Royal Children's Hospital chair of adolescent health Susan Sawyer said this eating disorder, affecting children at the upper end of the healthy weight range, was only starting to be documented.
"When you're older and overweight it's a very simple message that weight loss is good for you," Sawyer said.
"The difficulty with young people is that even if they are moderately overweight, they are still growing height-wise and are at risk of over-interpreting public health messages of 'low fat is good' to suggest that 'no fat is better.'
"For all intents and purposes, these adolescents have anorexia nervosa in terms of how unwell they are, the distorted body image and the amount of weight loss, but they are at a normal weight.
"This is very new."
Austin Hospital's medical director of mental health, Richard Newton, said he believed some of the nine and 10-year-olds being treated were becoming ill from "the panic" created by anti-obesity campaigns.

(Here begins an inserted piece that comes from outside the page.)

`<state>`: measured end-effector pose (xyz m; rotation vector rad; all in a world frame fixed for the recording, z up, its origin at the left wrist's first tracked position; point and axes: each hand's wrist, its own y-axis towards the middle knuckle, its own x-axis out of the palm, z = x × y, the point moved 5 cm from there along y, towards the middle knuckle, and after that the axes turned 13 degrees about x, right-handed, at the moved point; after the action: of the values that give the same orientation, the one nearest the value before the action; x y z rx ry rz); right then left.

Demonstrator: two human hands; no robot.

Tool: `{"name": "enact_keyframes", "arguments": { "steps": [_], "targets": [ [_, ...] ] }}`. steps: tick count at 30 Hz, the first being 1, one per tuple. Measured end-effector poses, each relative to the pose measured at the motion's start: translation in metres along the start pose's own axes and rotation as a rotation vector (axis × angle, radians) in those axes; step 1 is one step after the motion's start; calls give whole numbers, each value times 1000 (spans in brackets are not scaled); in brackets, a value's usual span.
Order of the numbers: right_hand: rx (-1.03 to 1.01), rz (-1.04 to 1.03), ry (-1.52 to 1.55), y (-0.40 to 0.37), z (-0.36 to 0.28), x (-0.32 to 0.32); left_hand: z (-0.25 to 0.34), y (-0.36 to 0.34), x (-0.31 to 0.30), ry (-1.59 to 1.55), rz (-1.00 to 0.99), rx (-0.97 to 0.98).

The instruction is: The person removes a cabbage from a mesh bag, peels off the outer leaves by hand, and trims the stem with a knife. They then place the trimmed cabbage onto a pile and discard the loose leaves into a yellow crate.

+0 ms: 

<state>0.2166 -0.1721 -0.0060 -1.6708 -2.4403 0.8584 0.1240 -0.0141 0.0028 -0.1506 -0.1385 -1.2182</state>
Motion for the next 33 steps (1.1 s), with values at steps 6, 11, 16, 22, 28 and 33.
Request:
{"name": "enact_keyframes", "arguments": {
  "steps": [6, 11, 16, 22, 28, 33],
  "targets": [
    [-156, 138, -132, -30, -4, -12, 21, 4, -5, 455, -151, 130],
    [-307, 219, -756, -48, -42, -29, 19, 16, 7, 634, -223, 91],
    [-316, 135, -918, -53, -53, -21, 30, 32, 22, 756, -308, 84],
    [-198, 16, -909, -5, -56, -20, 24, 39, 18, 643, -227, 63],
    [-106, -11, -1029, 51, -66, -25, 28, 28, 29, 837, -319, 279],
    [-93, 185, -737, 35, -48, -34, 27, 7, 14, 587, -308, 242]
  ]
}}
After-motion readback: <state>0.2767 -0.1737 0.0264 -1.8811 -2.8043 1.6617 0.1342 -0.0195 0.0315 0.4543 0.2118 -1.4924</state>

"We need to be giving healthy weight messages that don't vilify fatness, but actually encourage health," Newton, an associate professor, explained.
"Some of the health messages we give create panic. We have to reassure young people that if they do have a weight problem, it doesn't mean that makes them a bad person.
"We need to encourage people to not just consider physical health, but emotional wellbeing as well."